Caption Health’s AI comes into play during each of these steps. The software guides its users interactively through the examination; shows them where to place the ultrasound transducer; and compares image quality with comparative data to provide feedback to the user. If everything is as it should be, the recording starts automatically and is evaluated at the end of the examination.
“Our goal is for everyone who has medical training to be able to use the device,” Koepsell says. Caption Health has already received approval in the US for a specialized heart exam, and in one study, the AI showed it could also help assistants who had no experience with ultrasound to successfully conduct such examinations. Next year, a study on rheumatic heart disease, which hits children in developing countries particularly hard, is scheduled to start in Uganda.
We want to demonstrate that it’s possible to save millions of lives.
Kilian Koepsell (Caption Health)
“We want to demonstrate that it’s possible to save millions of lives if we can detect the first signs of this disease,” Koepsell explains. For the 49-year-old family man, the project is the perfect example of how medicine should evolve: instead of going to a doctor when something hurts, people should be continuously and predictively monitored.

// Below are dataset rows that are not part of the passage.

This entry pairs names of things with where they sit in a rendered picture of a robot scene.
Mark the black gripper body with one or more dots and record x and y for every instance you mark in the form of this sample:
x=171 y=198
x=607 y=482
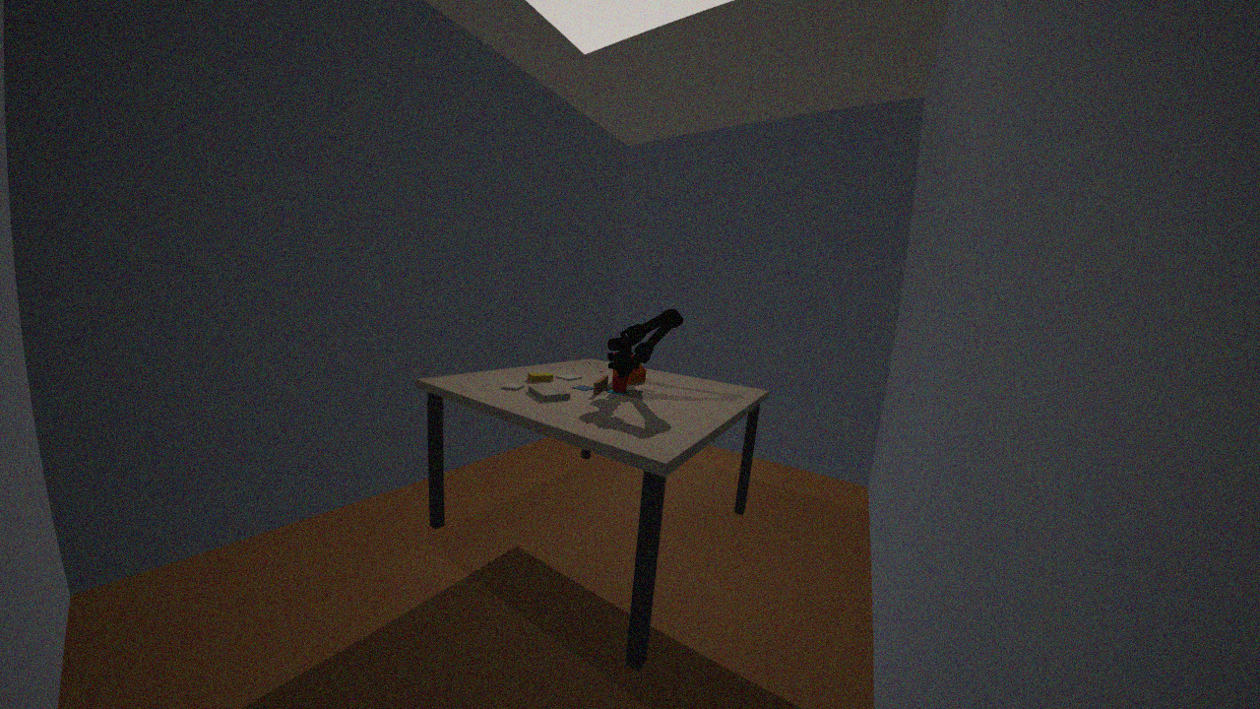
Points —
x=624 y=361

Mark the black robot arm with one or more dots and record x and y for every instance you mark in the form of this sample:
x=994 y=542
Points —
x=667 y=320

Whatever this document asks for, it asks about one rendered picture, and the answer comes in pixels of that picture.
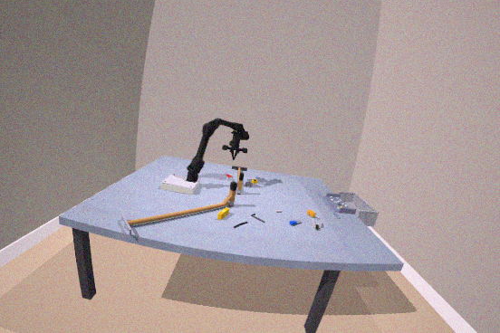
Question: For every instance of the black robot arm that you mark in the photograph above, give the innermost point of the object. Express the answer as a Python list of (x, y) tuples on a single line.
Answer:
[(197, 162)]

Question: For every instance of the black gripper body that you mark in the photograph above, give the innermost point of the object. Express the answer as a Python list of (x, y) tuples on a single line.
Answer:
[(235, 146)]

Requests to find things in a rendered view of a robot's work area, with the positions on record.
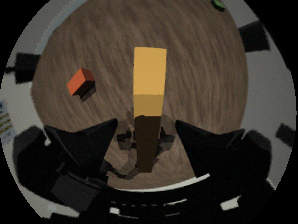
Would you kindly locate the yellow bar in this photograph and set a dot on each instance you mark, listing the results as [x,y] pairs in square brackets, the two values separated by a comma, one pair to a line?
[149,83]

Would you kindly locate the orange block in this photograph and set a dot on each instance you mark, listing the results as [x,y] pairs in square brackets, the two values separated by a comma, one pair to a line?
[80,81]

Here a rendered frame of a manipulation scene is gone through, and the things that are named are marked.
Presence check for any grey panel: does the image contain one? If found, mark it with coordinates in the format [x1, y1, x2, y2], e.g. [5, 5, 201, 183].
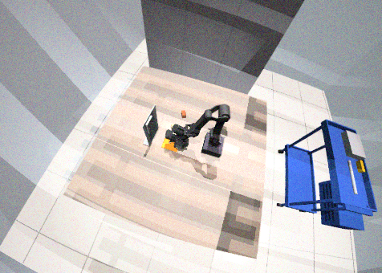
[142, 104, 159, 147]

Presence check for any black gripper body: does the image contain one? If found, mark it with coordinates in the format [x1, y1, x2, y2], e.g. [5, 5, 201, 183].
[165, 129, 189, 147]

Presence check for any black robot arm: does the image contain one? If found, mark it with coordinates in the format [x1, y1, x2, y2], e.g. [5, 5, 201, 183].
[172, 104, 230, 149]

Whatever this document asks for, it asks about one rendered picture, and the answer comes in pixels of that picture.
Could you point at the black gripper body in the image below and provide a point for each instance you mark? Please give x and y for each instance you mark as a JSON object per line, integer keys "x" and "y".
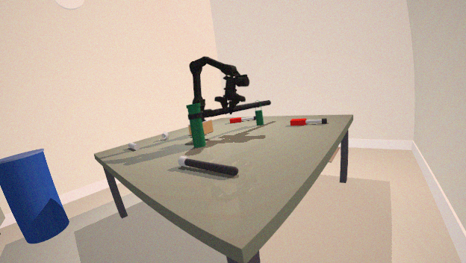
{"x": 230, "y": 95}

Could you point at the white cylindrical tube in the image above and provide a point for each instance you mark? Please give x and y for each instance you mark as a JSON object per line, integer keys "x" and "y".
{"x": 134, "y": 146}

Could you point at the green cylinder with loop top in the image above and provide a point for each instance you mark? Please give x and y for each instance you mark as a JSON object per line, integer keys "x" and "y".
{"x": 259, "y": 118}

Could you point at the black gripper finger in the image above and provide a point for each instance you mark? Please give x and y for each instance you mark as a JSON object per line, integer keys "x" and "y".
{"x": 224, "y": 104}
{"x": 232, "y": 104}

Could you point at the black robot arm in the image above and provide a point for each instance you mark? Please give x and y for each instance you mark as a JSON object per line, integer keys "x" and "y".
{"x": 196, "y": 67}

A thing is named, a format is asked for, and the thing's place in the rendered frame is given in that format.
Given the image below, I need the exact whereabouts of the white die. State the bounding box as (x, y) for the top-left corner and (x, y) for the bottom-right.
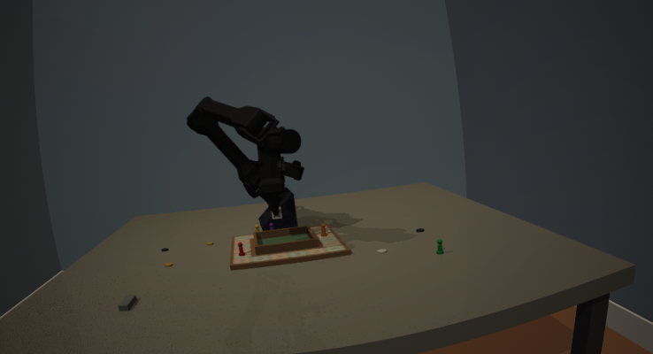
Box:
(272, 207), (282, 219)

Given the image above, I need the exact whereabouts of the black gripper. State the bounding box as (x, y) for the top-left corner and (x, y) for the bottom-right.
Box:
(257, 153), (285, 216)

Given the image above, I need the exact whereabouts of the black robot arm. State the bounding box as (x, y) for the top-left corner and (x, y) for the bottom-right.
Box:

“Our current healthcare system is set up to be far too reactive,” he says. “There are a lot of serious illnesses that could actually be prevented and that incur unnecessary costs.” Why, Koepsell asks, shouldn’t it be possible to protect the body better – like in the case of cars? “When it comes to our vehicles, we don’t wait for something to start rattling; we have them checked regularly and comprehensively.”
This logic is similar to that of the AI developed by Berlin-based heart specialist Alexander Meyer: check earlier, measure again and again, and automatically detect any deviation from the norm in order to prevent something worse from developing later on.
Fitness trackers also give many people hope that collecting data and digitally monitoring their own bodies will help them lead healthier lives. Unfortunately, it’s not that simple: with much of the data collected in everyday life, “we simply don't know: is this pathological or not?” explains Meyer. “We need to amass more knowledge in this area. It’s a field that’s still in its infancy, and we don’t want to do any harm, we want to heal and help."
In the meantime, it’s reassuring to know that we humans no longer have to deal with the age-old task of keeping our bodies healthy on our own.